Puisque tu m'as demandé, mon très cher ami dans le Christ, comment tu dois étudier pour acquérir le trésor de la science, voici les 16 conseils que je te donne :

1.- Entre dans la mer par les petits ruisseaux, non d'un trait ; car c'est par le plus facile qu'il convient d'aller au plus difficile. Tel est mon avis et ma recommandation.
2.- Je veux que tu sois lent à parler, lent à te rendre là où l'on parle.

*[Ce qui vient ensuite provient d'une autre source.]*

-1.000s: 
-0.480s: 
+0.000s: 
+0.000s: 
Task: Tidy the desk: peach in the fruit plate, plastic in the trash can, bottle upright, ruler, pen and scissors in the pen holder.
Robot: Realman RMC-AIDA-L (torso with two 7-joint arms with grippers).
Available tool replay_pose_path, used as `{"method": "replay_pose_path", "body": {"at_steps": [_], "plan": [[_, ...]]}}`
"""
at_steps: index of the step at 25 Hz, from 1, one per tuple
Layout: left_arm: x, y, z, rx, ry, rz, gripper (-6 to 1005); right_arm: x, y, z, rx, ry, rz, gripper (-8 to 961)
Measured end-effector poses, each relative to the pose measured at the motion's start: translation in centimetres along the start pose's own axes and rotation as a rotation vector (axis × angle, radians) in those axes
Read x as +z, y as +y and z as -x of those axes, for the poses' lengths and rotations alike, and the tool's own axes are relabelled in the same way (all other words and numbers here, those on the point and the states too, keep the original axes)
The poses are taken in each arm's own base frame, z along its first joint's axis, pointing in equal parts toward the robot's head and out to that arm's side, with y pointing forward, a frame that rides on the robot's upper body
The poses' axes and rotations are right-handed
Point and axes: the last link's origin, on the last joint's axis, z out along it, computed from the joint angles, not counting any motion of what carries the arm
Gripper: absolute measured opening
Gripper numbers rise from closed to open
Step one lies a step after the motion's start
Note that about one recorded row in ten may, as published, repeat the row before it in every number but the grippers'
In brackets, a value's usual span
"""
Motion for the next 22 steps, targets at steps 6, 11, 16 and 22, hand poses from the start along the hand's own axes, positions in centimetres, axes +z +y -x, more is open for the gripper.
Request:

3.- Garde la pureté de ta conscience.
4.- N'abandonne jamais l'oraison.
5.- Aime beaucoup ta cellule, si tu veux être introduit dans le cellier à vin.
6.- Montre-toi aimable avec tous.
7.- Ne t'enquiers en rien des actions d'autrui.
8.- Ne sois pas trop familier avec personne, car trop de familiarité engendre le mépris et conduit à s'arracher à l'étude.
9.- Ne te mêle nullement des paroles et des actions des gens du monde.
10.- Fuis par-dessus-tout les démarches inutiles.
11.- Imite la conduite des saints et des hommes de bien.
12.- Ne regarde pas à qui tu parles, mais tout ce qui se dit de bon, confie-le à ta mémoire.
13.- Ce que tu lis et entends, efforce-toi de le comprendre.
14.- Assure-toi de tes doutes.
15.- Tout ce que tu pourras, efforce-toi de le ranger dans la bibliothèque de ton esprit, comme celui qui veut remplir un vase.
16.- Ne cherche pas ce qui te dépasse.

En suivant cette route, tu porteras et produiras, pendant toute ta vie, des feuilles et des fruits utiles dans la vigne du Seigneur des Armées. Si tu t'attaches à ces conseils, tu pourras atteindre ce que tu désires. Adieu.